- REQUIREMENT -
Word for word, copy the entire listing below, but do not carry over any pictures.

+-------+

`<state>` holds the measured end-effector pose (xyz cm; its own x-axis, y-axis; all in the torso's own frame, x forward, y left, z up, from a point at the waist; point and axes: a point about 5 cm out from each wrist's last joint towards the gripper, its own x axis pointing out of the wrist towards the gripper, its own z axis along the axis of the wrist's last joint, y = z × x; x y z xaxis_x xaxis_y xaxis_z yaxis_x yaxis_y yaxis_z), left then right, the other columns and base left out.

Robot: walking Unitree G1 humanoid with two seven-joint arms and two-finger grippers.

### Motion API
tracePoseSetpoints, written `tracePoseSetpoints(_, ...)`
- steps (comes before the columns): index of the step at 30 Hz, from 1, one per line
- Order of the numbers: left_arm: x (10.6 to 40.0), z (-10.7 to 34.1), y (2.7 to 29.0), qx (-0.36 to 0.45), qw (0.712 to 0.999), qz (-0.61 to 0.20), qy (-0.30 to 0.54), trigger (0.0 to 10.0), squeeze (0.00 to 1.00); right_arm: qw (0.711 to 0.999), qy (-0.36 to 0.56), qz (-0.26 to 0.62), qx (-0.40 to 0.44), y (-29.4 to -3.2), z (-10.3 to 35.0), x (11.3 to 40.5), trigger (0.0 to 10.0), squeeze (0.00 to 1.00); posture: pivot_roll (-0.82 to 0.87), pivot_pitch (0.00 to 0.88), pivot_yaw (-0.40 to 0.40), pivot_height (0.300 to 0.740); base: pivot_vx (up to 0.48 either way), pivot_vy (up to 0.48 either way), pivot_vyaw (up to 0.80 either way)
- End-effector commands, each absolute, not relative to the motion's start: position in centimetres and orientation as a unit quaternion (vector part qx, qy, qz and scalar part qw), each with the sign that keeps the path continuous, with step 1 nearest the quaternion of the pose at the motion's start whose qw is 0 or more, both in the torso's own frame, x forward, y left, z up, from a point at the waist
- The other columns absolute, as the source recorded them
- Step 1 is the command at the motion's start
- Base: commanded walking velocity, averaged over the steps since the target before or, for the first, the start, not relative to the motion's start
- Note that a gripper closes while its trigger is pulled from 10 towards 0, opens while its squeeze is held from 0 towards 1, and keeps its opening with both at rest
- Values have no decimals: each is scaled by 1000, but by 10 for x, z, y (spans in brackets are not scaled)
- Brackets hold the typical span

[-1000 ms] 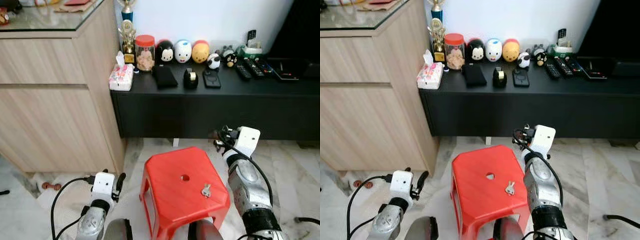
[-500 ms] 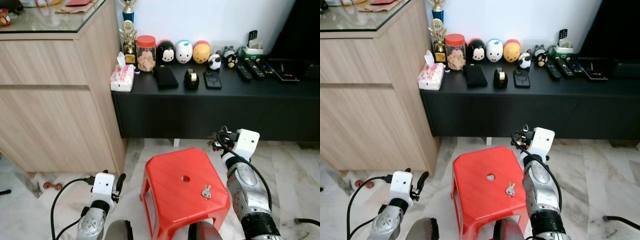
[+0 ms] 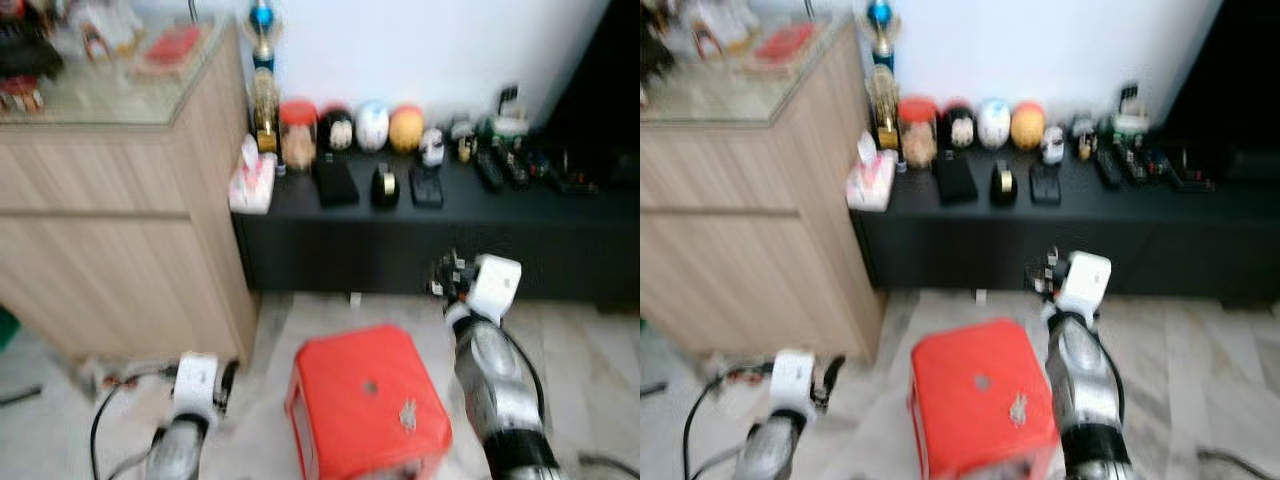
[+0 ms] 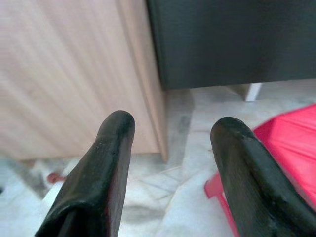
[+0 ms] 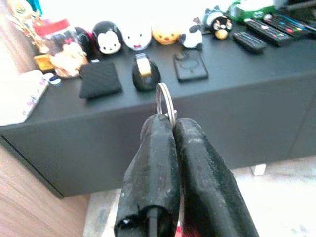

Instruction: Hang keys on a hook

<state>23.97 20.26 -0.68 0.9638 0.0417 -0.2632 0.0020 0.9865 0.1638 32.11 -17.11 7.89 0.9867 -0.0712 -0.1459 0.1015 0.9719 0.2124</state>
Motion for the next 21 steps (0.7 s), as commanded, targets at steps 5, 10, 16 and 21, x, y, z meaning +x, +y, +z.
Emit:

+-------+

- ANSWER SPACE -
`<state>` holds the measured end-effector pose (xyz cm; its own x-axis, y-axis; all in the torso's own frame, x forward, y left, z up, from a point at the waist; point and axes: a point about 5 cm out from each wrist's last joint towards the gripper, its own x axis pointing out of the wrist towards the gripper, its own z axis along the axis of the wrist's last joint, y = z × x; x y z xaxis_x xaxis_y xaxis_z yaxis_x yaxis_y yaxis_z), left then right, the other columns and base left out.

Robot: walking Unitree G1 humanoid with two seven-joint arms and two-finger grippers.

### Motion API
tracePoseSetpoints, written `tracePoseSetpoints(_, ...)`
- steps (comes before the columns): index of the step at 30 Hz, from 1, one per line
- Order of the numbers: left_arm: x (10.6 to 40.0), z (-10.7 to 34.1), y (2.7 to 29.0), qx (-0.36 to 0.45), qw (0.712 to 0.999), qz (-0.61 to 0.20), qy (-0.30 to 0.54), trigger (0.0 to 10.0), squeeze (0.00 to 1.00); right_arm: qw (0.711 to 0.999), qy (-0.36 to 0.56), qz (-0.26 to 0.62), qx (-0.40 to 0.44), y (-29.4 to -3.2), z (-10.3 to 35.0), x (11.3 to 40.5), trigger (0.0 to 10.0), squeeze (0.00 to 1.00); posture: pivot_roll (-0.82 to 0.87), pivot_pitch (0.00 to 0.88), pivot_yaw (-0.40 to 0.40), pivot_height (0.300 to 0.740); base: pivot_vx (up to 0.48 either way), pivot_vy (up to 0.48 either way), pivot_vyaw (up to 0.80 either way)
- End-effector commands, each absolute, not relative to the motion's start: position in centimetres and orientation as a unit quaternion (vector part qx, qy, qz and scalar part qw), each with the sign that keeps the path continuous, with step 1 nearest the quaternion of the pose at the motion's start whose qw is 0 or more, both in the torso's own frame, x forward, y left, z up, from a point at the waist
- The other columns absolute, as the source recorded them
- Step 1 is the command at the motion's start
- Base: commanded walking velocity, averaged over the steps since the target before or, for the first, the start, not relative to the motion's start
- Note that a gripper closes while its trigger is pulled from 10 towards 0, opens while its squeeze is held from 0 towards 1, and keeps its opening with both at rest
- Values have no decimals: each is scaled by 1000, but by 10 for x, z, y (spans in brackets are not scaled)
- Brackets hold the typical span

[-1000 ms] 
[-500 ms] 
[+0 ms] 
[+0 ms] 
[+0 ms] 

Instruction: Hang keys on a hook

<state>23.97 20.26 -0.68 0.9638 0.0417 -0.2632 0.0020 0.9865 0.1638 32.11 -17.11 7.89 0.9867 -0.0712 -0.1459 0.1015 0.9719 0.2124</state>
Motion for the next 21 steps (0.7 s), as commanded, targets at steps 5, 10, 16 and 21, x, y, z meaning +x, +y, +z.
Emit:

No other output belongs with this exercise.